Extracted material -
++++++++++++++++++++

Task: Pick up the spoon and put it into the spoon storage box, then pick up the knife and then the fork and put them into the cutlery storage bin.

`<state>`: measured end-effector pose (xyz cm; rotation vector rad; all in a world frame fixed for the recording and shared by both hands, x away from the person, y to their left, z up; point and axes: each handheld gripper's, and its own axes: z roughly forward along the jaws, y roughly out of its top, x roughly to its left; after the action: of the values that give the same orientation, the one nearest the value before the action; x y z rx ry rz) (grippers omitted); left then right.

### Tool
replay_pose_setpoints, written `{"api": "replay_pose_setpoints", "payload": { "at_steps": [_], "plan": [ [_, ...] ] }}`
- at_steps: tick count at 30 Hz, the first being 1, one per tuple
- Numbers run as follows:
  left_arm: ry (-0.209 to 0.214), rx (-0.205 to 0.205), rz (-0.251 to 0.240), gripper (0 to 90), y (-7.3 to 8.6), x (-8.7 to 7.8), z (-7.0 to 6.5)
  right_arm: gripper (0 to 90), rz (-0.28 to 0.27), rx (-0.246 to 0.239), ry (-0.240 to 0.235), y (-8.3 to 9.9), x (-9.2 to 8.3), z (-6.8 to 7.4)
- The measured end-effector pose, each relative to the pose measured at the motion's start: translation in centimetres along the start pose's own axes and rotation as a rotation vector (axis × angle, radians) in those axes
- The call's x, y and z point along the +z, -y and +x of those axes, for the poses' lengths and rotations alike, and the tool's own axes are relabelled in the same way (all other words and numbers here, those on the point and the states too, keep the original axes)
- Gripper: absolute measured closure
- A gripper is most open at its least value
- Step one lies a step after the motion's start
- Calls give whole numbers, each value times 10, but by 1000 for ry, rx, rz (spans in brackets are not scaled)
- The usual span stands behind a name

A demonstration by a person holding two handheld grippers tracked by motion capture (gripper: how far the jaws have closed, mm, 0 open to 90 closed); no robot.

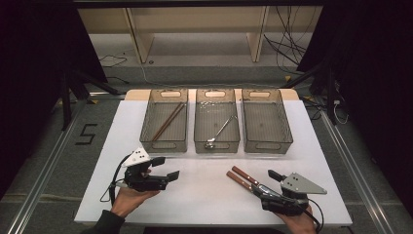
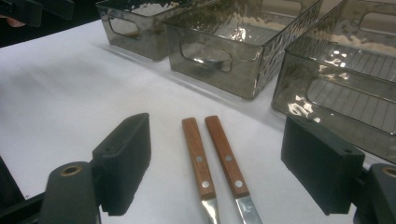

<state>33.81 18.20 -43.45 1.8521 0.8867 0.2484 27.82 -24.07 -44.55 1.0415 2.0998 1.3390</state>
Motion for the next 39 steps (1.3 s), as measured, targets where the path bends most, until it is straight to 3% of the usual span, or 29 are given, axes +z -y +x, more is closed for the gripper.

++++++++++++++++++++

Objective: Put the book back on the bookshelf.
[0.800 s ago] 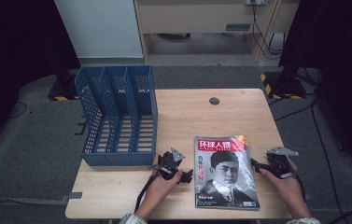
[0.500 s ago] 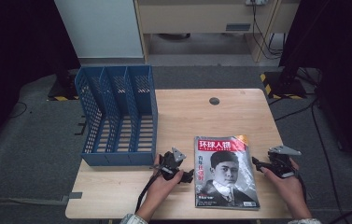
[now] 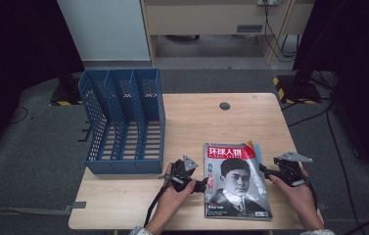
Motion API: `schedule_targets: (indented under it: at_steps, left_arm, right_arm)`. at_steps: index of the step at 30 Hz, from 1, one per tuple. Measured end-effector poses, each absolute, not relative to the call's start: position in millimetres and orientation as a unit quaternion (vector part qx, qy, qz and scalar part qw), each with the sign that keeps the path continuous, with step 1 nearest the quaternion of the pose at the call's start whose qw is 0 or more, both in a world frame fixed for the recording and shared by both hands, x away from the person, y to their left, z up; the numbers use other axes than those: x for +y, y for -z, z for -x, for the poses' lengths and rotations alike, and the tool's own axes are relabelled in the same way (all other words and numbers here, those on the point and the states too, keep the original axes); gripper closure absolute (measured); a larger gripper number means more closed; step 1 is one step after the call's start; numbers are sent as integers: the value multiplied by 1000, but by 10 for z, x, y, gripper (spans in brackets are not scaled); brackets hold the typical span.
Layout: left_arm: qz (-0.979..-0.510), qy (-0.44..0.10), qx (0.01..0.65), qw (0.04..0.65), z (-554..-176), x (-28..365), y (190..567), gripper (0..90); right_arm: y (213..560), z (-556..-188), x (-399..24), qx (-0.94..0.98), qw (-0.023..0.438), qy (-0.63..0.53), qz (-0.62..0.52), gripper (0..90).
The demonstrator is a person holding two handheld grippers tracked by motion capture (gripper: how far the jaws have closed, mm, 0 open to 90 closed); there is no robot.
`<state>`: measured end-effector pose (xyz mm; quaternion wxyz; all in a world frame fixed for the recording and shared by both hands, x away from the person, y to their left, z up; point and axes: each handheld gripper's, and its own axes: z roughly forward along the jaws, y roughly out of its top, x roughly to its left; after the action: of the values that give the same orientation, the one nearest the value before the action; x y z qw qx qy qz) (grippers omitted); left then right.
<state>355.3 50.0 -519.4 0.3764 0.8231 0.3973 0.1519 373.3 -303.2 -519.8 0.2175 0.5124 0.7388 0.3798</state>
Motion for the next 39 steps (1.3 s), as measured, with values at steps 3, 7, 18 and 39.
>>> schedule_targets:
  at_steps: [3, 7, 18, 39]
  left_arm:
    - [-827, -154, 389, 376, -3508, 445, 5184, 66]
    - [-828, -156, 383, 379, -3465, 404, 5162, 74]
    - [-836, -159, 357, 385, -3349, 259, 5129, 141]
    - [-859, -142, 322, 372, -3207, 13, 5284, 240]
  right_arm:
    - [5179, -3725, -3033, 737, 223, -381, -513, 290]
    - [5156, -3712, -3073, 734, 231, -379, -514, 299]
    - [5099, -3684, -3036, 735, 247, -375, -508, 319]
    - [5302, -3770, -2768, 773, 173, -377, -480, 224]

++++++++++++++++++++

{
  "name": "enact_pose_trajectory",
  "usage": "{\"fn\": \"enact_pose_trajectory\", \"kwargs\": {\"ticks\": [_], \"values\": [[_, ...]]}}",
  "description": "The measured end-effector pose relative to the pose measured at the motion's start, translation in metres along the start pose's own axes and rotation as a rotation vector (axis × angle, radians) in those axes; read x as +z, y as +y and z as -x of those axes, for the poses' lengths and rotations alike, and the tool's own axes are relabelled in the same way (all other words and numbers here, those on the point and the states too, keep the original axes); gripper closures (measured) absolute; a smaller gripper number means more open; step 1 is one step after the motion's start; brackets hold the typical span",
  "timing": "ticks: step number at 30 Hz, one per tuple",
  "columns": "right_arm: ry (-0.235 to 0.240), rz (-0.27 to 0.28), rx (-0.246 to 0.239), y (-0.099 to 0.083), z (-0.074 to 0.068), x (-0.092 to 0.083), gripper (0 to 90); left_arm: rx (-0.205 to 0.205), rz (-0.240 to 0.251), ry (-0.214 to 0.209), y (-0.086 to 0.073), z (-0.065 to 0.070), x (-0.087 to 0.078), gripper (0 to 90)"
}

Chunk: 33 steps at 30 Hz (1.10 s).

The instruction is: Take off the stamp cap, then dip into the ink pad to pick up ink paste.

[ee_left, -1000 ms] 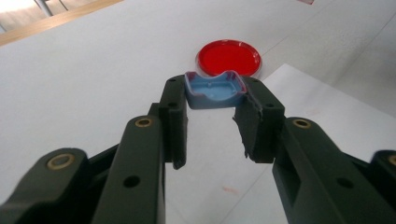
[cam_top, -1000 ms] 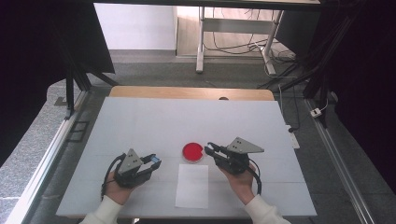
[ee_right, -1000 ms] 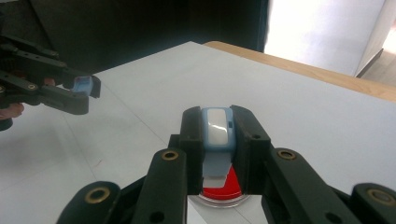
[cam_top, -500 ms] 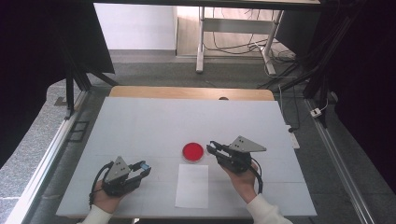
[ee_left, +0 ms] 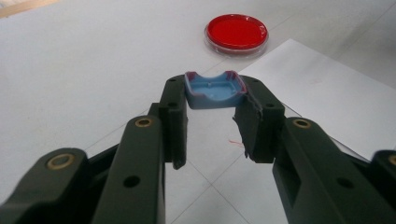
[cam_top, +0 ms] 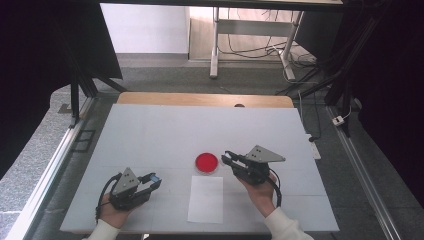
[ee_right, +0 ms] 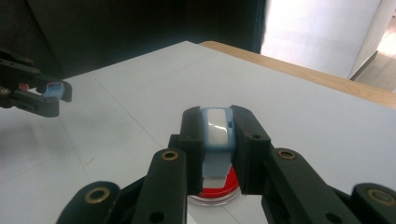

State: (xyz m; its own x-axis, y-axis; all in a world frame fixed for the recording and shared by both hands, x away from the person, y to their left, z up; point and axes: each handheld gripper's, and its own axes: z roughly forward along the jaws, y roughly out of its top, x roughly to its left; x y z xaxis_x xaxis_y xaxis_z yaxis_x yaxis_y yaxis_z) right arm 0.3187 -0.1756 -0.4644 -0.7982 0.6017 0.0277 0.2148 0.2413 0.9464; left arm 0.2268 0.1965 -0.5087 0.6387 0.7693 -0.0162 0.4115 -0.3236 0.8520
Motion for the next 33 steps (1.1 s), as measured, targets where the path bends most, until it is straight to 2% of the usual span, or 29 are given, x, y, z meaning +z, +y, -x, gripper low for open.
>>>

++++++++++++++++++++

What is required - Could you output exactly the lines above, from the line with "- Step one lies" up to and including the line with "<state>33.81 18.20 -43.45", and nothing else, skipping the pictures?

Written response -
- Step one lies a step after the motion's start
- Calls give whole numbers, each value times 10, but by 1000 for ry, rx, rz (spans in brackets are not scaled)
- The usual span stands behind a name

A demonstration by a person holding two handheld grippers tracked by motion capture (gripper: how far the jaws have closed, mm, 0 open to 90 closed); no robot.


<state>33.81 18.20 -43.45 1.8521 0.8867 0.2484 27.82 -24.07 -44.55 1.0415 2.0998 1.3390</state>

Besides this answer, the exercise requires nothing else.